**TASK STATEMENT**
The required result is the number of lines in this material containing the word "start". Write that number and no other text.
BEGIN INFORMATION SUPPLIED
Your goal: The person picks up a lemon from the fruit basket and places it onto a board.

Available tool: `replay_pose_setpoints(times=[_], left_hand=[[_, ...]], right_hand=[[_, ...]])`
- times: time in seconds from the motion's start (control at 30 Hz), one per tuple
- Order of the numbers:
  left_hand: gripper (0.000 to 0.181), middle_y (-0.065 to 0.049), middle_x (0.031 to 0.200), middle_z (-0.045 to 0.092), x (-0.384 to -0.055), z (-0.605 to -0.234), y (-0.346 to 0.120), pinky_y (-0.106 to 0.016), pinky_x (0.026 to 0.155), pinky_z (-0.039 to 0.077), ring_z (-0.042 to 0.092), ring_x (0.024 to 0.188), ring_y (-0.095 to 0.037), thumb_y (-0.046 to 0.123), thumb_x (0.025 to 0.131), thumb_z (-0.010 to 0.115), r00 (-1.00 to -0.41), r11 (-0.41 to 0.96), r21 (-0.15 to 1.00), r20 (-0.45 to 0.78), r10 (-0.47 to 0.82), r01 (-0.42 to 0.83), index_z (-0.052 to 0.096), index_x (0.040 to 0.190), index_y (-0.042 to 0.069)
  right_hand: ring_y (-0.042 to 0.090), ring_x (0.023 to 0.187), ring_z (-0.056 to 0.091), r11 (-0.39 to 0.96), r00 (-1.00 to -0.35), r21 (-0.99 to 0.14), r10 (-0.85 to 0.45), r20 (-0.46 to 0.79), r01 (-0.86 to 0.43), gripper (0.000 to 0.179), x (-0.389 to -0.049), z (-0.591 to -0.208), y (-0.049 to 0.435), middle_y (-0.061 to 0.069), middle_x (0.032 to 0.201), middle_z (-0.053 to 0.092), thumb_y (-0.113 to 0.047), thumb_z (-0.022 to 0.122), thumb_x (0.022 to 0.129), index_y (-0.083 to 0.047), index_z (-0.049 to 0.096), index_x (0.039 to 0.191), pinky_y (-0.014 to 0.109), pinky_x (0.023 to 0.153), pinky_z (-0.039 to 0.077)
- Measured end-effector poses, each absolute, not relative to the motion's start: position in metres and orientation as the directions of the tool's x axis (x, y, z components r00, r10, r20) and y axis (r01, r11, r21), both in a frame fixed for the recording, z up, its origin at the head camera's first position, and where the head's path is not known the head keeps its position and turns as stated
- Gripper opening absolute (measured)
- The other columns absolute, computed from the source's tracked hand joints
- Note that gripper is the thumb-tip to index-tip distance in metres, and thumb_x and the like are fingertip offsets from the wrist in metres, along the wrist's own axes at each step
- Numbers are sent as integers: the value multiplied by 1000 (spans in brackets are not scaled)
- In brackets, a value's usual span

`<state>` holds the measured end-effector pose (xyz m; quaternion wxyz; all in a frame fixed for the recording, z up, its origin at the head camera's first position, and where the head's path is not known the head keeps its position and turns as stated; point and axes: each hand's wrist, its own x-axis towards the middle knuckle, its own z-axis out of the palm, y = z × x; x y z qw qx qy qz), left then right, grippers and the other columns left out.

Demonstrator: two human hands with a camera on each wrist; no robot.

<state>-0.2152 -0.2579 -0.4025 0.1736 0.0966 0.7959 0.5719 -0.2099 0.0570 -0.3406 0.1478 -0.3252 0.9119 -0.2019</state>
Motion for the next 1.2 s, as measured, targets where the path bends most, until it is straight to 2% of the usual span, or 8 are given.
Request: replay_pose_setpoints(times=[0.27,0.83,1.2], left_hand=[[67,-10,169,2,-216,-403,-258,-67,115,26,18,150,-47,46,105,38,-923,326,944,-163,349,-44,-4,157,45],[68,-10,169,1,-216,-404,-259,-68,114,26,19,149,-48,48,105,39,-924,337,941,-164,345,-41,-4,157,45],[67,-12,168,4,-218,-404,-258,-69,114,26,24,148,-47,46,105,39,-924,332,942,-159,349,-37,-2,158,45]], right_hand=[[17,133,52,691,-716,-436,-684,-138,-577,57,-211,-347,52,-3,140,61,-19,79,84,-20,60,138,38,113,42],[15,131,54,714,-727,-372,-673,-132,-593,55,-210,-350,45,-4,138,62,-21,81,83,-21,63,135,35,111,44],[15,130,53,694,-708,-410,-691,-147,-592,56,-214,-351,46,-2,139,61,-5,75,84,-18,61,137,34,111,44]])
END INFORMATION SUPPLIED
**RESPONSE FOR THIS EXERCISE**
2